Focar muito nos líderes que perpetuam a desinformação e teorias da conspiração na hora de noticiar é parte do problema, diz Anita Varma, professora assistente de ética de mídia na Escola de Jornalismo e Mídia da Universidade do Texas em Austin e uma das autores do livro Fake News: Understanding Media and Misinformation in the Digital Age (Fake News: entendendo a mídia e a desinformação na era digital). Jornalistas devem centrar suas matérias nas pessoas afetadas negativamente pelas decisões desses líderes e naqueles que foram manipulados para acreditar nas conspirações.

"Temos que parar de centrar as matérias nos líderes mundiais que estão fazendo alegações sem base ou distorcidas e em vez disso colocar as pessoas afetadas — que estão vivendo o problema — no topo", diz Varma.

O papel da Rússia na pandemia de desinformação é um exemplo perfeito sobre por que dar espaço para líderes que se armam de conspirações é tão perigoso.
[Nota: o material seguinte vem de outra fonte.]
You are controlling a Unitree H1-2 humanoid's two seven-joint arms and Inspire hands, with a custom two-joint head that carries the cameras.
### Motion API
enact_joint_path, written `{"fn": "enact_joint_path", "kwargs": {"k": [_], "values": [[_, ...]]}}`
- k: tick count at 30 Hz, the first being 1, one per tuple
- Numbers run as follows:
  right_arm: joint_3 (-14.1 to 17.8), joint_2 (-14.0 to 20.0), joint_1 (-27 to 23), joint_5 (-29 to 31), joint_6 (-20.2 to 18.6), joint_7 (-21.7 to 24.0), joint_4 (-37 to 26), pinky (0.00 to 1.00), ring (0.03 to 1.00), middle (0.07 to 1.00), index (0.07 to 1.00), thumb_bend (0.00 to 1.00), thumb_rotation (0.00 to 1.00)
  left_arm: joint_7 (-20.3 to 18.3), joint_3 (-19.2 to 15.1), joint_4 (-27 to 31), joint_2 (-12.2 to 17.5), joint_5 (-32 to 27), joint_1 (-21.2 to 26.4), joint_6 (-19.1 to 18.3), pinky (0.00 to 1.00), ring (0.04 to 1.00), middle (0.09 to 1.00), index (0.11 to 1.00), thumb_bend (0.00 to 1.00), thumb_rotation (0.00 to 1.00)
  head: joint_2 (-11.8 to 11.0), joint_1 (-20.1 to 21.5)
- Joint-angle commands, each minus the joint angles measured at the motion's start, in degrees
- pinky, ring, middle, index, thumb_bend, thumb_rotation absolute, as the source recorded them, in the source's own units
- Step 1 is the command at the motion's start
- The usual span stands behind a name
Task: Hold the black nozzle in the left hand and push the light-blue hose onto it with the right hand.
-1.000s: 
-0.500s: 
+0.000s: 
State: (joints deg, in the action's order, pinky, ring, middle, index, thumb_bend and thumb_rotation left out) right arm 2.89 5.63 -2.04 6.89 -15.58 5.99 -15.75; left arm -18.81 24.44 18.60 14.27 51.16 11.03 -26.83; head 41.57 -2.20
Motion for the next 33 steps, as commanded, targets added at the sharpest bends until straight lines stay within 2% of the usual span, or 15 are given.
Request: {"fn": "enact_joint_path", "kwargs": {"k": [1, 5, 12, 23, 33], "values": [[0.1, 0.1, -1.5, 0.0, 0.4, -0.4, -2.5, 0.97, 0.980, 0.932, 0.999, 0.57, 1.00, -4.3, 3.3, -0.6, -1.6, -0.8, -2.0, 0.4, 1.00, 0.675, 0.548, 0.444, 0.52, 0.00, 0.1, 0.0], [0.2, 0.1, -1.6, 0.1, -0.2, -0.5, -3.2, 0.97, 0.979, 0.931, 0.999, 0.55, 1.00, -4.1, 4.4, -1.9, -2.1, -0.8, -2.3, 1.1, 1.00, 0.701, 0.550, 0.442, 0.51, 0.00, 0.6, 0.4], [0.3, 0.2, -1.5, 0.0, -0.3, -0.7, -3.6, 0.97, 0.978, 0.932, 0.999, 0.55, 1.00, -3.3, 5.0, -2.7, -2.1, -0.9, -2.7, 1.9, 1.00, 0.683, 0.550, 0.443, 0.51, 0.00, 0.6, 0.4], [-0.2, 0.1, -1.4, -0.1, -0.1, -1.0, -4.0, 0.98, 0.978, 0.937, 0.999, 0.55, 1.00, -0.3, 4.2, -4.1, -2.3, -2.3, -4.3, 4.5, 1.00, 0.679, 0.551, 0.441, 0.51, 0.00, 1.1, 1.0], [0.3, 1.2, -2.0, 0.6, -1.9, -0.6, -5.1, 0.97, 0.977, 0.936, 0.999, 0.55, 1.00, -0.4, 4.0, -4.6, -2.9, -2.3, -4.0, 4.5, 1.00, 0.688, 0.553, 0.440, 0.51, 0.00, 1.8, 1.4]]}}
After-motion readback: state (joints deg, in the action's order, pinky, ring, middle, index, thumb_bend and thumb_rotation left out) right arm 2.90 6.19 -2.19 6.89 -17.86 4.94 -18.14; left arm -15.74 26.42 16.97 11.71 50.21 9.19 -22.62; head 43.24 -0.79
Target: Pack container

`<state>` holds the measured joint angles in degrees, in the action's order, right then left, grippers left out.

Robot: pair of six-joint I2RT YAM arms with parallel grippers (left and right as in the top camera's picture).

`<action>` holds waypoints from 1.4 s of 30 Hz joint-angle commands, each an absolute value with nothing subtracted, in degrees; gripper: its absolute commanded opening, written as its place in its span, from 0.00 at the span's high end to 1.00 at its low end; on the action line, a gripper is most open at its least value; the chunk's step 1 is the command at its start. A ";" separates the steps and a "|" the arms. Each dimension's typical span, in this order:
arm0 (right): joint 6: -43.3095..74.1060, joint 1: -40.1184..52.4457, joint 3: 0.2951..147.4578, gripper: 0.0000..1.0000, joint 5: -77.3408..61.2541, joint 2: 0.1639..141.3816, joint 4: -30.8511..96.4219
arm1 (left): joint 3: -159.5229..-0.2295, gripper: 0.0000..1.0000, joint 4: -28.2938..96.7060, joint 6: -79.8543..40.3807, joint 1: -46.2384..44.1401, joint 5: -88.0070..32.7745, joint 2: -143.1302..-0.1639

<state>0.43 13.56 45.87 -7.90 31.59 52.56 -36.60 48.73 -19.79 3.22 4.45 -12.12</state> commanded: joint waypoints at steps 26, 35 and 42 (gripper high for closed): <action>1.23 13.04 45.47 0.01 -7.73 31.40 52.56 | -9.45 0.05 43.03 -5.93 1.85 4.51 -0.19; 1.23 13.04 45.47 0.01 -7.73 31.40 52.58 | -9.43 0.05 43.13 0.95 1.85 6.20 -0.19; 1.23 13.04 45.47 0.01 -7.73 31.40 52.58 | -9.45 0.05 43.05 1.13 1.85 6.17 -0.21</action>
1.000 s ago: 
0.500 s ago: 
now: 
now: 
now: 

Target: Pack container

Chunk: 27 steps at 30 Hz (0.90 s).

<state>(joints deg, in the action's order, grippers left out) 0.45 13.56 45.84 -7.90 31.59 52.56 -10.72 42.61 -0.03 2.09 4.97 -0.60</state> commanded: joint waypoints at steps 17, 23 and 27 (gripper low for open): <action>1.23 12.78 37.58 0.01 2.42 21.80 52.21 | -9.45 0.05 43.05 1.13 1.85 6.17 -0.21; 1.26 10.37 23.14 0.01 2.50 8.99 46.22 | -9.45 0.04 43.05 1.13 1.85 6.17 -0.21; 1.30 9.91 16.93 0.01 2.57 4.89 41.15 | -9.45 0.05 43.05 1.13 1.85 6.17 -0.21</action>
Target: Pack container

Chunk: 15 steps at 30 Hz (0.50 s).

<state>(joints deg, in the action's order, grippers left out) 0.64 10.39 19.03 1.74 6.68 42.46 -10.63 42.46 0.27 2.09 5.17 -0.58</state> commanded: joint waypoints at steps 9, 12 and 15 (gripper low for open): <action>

O presidente Vladimir Putin tem usado informação falsa para tentar minar as eleições em mais de duas dúzias de países no mundo todo.

Falar com teóricos da conspiração como parte do processo de apuração é muito diferente de dar um espaço para a ideia. "Você está ajudando o seu leitor a entender, mas não está simplesmente dando um microfone para os teóricos da conspiração. Você está contextualizando", diz Phillips.

Varma faz coro ao sentimento e acrescenta que jornalistas precisam ter em mente, também, a realidade do jornalismo hoje.

"Com tempo e recursos limitados, pressão extrema de prazos para fazer matérias, não permita que o seu tempo seja monopolizado por esse lado da discussão", diz.


Foto por Markus Winkler via Unsplash.